Our approach to alignment research

We are improving our AI systems’ ability to learn from human feedback and to assist humans at evaluating AI. Our goal is to build a sufficiently aligned AI system that can help us solve all other alignment problems.

Our Approach To Alignment Research

Justin Jay Wang

Our alignment research aims to make artificial general intelligence (AGI) aligned with human values and follow human intent. We take an iterative, empirical approach: by attempting to align highly capable AI systems, we can learn what works and what doesn’t, thus refining our ability to make AI systems safer and more aligned. Using scientific experiments, we study how alignment techniques scale and where they will break.

We tackle alignment problems both in our most capable AI systems as well as alignment problems that we expect to encounter on our path to AGI. Our main goal is to push current alignment ideas as far as possible, and to understand and document precisely how they can succeed or why they will fail. We believe that even without fundamentally new alignment ideas, we can likely build sufficiently aligned AI systems to substantially advance alignment research itself.

Unaligned AGI could pose substantial risks to humanity and solving the AGI alignment problem could be so difficult that it will require all of humanity to work together. Therefore we are committed to openly sharing our alignment research when it’s safe to do so: We want to be transparent about how well our alignment techniques actually work in practice and we want every AGI developer to use the world’s best alignment techniques.

At a high-level, our approach to alignment research focuses on engineering a scalable training signal for very smart AI systems that is aligned with human intent. It has three main pillars:

  1. Training AI systems using human feedback
  2. Training AI systems to assist human evaluation
  3. Training AI systems to do alignment research

Aligning AI systems with human values also poses a range of other significant sociotechnical challenges, such as deciding to whom these systems should be aligned. Solving these problems is important to achieving our mission, but we do not discuss them in this post.

We want to be transparent about how well our alignment techniques actually work in practice and we want every AGI developer to use the world’s best alignment techniques.

Training AI systems to do alignment research

There is currently no known indefinitely scalable solution to the alignment problem. As AI progress continues, we expect to encounter a number of new alignment problems that we don’t observe yet in current systems. Some of these problems we anticipate now and some of them will be entirely new.

We believe that finding an indefinitely scalable solution is likely very difficult. Instead, we aim for a more pragmatic approach: building and aligning a system that can make faster and better alignment research progress than humans can.

As we make progress on this, our AI systems can take over more and more of our alignment work and ultimately conceive, implement, study, and develop better alignment techniques than we have now. They will work together with humans to ensure that their own successors are more aligned with humans.

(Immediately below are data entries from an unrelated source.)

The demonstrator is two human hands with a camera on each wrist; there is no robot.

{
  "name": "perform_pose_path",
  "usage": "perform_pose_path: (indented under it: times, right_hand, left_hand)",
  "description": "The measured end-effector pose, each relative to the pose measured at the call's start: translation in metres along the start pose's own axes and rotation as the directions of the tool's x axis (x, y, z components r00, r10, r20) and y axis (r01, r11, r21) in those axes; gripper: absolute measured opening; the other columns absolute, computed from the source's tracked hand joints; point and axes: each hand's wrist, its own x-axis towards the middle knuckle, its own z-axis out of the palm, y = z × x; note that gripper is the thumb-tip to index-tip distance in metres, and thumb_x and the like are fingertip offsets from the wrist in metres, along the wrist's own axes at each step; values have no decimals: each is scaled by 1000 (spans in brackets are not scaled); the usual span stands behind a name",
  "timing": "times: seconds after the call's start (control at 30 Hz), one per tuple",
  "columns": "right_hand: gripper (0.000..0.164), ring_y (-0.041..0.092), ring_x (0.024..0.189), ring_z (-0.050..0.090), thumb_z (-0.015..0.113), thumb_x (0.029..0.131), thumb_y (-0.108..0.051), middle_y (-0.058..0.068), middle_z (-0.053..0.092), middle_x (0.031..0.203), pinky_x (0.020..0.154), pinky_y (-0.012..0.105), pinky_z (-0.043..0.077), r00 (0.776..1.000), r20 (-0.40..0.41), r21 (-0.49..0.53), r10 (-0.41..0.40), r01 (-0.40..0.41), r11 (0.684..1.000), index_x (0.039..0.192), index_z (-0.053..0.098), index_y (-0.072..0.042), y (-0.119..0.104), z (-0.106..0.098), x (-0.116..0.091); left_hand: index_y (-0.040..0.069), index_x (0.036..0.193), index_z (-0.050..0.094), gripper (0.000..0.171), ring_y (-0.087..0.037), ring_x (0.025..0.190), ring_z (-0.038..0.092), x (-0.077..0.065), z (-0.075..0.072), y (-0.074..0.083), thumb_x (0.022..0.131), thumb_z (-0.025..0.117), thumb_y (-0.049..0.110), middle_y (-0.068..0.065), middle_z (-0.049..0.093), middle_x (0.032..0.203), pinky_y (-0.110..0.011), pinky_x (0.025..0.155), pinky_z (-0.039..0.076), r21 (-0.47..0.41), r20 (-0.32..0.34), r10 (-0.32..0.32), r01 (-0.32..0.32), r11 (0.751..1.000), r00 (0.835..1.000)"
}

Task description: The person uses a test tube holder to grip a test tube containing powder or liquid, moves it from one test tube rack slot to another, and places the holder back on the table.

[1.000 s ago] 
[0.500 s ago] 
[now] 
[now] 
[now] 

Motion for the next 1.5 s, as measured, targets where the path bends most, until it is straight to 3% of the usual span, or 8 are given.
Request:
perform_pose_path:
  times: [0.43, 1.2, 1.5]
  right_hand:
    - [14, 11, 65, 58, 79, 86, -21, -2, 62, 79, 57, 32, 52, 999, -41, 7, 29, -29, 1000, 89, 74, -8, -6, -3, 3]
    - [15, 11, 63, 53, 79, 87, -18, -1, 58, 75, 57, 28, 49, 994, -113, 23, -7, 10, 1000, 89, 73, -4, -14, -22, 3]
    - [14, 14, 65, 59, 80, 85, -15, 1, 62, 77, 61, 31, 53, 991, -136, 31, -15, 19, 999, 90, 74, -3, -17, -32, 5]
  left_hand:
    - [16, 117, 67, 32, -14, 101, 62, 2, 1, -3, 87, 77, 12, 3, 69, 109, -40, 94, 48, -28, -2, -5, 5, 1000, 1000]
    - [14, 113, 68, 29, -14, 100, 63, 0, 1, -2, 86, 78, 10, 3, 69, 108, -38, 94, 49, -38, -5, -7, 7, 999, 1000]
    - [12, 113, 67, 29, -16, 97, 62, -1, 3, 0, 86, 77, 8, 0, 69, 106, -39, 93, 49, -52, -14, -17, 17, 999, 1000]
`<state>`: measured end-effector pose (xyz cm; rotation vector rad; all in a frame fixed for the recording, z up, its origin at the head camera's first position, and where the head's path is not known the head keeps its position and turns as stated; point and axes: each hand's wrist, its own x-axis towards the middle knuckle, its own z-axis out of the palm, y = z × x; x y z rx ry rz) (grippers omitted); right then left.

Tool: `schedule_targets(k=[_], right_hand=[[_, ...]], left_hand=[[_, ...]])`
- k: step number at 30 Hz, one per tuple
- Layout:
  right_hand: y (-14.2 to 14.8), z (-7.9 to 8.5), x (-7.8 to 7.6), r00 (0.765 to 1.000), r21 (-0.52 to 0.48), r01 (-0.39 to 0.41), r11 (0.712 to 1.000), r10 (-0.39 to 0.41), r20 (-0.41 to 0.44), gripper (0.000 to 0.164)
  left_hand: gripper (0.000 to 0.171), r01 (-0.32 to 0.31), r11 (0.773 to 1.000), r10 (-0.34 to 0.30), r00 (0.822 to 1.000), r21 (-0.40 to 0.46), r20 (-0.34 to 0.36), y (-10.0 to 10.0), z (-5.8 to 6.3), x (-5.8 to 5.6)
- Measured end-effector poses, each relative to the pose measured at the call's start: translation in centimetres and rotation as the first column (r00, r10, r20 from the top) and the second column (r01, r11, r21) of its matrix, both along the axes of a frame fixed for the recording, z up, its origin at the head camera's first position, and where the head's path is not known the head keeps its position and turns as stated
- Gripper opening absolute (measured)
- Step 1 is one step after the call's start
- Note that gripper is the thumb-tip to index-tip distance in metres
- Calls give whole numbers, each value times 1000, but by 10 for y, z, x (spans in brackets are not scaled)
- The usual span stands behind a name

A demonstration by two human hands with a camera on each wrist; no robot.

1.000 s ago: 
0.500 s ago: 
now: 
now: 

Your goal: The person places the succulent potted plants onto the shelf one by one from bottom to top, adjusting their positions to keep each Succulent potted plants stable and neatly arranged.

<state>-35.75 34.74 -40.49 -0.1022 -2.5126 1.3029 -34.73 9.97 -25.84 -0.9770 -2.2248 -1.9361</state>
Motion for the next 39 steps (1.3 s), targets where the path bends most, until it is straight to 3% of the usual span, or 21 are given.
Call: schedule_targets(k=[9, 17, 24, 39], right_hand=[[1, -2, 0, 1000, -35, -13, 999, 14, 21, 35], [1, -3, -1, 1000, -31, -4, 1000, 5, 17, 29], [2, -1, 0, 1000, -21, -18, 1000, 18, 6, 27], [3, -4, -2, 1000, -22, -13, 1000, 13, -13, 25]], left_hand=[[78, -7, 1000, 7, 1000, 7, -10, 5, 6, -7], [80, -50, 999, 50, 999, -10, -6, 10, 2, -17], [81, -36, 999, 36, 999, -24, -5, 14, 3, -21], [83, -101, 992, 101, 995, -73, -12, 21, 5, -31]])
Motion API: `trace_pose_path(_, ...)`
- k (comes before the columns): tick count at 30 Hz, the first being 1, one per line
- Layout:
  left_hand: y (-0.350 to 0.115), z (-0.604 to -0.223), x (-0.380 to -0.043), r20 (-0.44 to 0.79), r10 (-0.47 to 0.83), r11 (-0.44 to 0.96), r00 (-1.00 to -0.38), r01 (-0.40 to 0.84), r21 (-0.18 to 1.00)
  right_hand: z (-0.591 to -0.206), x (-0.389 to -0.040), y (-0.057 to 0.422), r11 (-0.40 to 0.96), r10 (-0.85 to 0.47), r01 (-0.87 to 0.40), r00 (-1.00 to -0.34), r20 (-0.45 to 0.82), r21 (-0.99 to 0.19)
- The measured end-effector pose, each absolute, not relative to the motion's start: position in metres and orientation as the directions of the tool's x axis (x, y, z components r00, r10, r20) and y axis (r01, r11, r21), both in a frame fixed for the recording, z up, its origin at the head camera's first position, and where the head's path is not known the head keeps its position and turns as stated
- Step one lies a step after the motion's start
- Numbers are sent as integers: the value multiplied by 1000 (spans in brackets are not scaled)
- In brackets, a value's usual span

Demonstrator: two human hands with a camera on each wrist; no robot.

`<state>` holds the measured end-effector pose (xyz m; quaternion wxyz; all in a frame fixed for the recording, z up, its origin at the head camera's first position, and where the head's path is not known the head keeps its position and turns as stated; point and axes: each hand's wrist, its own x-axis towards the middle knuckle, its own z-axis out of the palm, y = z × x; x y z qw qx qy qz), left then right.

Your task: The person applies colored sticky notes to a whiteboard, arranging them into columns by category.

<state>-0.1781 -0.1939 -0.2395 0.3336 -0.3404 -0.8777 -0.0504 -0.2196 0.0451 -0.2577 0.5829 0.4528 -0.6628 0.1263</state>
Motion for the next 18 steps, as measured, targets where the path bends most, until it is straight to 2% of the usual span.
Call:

We believe that evaluating alignment research is substantially easier than producing it, especially when provided with evaluation assistance. Therefore human researchers will focus more and more of their effort on reviewing alignment research done by AI systems instead of generating this research by themselves. Our goal is to train models to be so aligned that we can off-load almost all of the cognitive labor required for alignment research.

Importantly, we only need “narrower” AI systems that have human-level capabilities in the relevant domains to do as well as humans on alignment research. We expect these AI systems are easier to align than general-purpose systems or systems much smarter than humans.

Language models are particularly well-suited for automating alignment research because they come “preloaded” with a lot of knowledge and information about human values from reading the internet. Out of the box, they aren’t independent agents and thus don’t pursue their own goals in the world. To do alignment research they don’t need unrestricted access to the internet. Yet a lot of alignment research tasks can be phrased as natural language or coding tasks.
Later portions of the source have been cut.